13 Jan Executive Advisor Harry Gration MBE: Brands & The Over 55s
Older people are driving the surge in online retail and could be instrumental in the bounce back of the UK economy, but brands must work harder to serve them, says Insight with Passion’s Executive Advisor Harry Gration.
2020 saw more over 55s than ever embrace online shopping, but this market has an entirely different consumer outlook and brands must understand and cater to their needs, if they are to fully maximise the potential of this market.
We have an ageing population
The proportion of older people as a proportion of the population is growing, with people over 65 set to comprise 27% of the population by 2030 (Retail Think Tank).
This group often tends to have higher wealth than other demographics and is more likely to be a homeowner than those in younger groups. Whilst this group may not spend the most on certain items like fashion, as a group overall, they comprise a huge market, particularly for items related to home improvement and health and wellbeing. Despite their extra cash, that’s not to say that this group are going to automatically be large spenders, consumers within this group may be less open to innovation and may require more time and information to make purchasing decisions and build relationships with brands, compared to younger shoppers.
We can’t ignore older shoppers
A report commissioned by JD Williams found that 8/10 British women aged 45+ do not feel represented enough in TV adverts, with 70% feeling ignored by the high street. I have to say that speaking from experience, being made to feel invisible is something that only increases with time! It’s ironic to think that such a huge proportion of shoppers with significant spending power sees themselves reflected so little within the brands they want to connect and spend their cash with. I’d love to see a retailer like M&S place some public figures in its advertising who really have resonance with its core shopper.
Brands must stop homogenising older shoppers
We often see ‘over 65’ as a catch-all age category, but within this group you may find so many people at different life stages with differing life experiences. This group could contain everyone from a CEO at the top of their game, to a retired adventure seeker, a grandparent enjoying a new lease of life caring for grandchildren or someone who is still parenting younger children. If we delve into it in more detail to better understand the core life events that will shape us as consumers, you might for example have a 65-year-old baby boomer and their parents within this group, all of whom will have had very different life experiences – one group will have grown up against the backdrop of WW2, the other during the ‘swinging’ 60s. As a result, their preferences, needs and behaviour as consumers will be markedly different and it’s important that this is reflected by brands in their product and service offering.
Older people are driving the growth in online shopping
With more older people than ever shopping online in 2020 and much of this growth attributed to COVID-19, I believe it’s more important than ever that brands invest in this valuable consumer group to deliver a better online customer journey.
In the last 12 months, 65% of people aged 65+ have shopped online, compared with 16% in 2019 (YouGov). Waitrose has seen huge growth in its over 55 shoppers venturing online, with 23% now shopping online regularly with the retailer, compared to 8% in 2019.

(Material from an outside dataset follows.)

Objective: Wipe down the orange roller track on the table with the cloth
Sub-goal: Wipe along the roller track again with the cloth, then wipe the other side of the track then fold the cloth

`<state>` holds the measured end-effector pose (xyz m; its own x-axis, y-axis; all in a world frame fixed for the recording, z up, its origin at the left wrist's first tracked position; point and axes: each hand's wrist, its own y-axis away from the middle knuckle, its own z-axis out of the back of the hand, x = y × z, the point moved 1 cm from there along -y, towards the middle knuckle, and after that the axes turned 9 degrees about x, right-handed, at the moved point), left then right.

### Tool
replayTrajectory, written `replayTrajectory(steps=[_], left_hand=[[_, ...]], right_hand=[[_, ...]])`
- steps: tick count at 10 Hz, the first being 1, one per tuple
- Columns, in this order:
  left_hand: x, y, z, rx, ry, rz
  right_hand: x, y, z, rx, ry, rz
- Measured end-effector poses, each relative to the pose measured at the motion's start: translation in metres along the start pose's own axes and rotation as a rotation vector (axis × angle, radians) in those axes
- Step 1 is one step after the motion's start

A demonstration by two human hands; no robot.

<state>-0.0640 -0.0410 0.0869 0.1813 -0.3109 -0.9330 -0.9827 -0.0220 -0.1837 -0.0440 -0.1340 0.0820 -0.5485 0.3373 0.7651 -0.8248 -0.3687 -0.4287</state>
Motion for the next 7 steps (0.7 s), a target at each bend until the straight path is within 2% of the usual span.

For an older person is facing mobility issues, online retail services such as home delivery and click & collect make perfect sense for them but things such as issues with eyesight deterioration can make online shopping (especially by mobile phone), a tricky experience at times.
Research has found that many older online shoppers feel ‘ignored’ when shopping online and whilst some are incredibly tech savvy, some find the lack of human communication via websites challenging, especially when there is a service issue (Price Runner). 50% of people surveyed also miss the social interaction of shopping in a physical retail store.
The answers can be simple though – deliver a human service at all times and get older shoppers involved in the development and testing of websites and apps to ensure their journey is smooth. They may seek a little more time and when it comes to shopping in-stores, a more personal experience, but provide them with these and you may enjoy profitable, long term relationships with some of your most loyal shoppers.
How about we start referring to our 65+ shoppers as our ‘golden’ shoppers and treat them as the valuable customers that they are? After all, many could be living their very best chapter, enjoying more time and money to spend on themselves and their families, embracing a truly golden part of their lives and ultimately purchasing more products and services as they do so.
Harry Gration is a veteran BBC broadcaster with a glittering broadcasting career spanning six decades. Following his retirement from his longstanding role as BBC Look North news anchor in 2020, he now supports brands both in the UK and abroad in better understanding and communicating with those consumers who are aged over 55.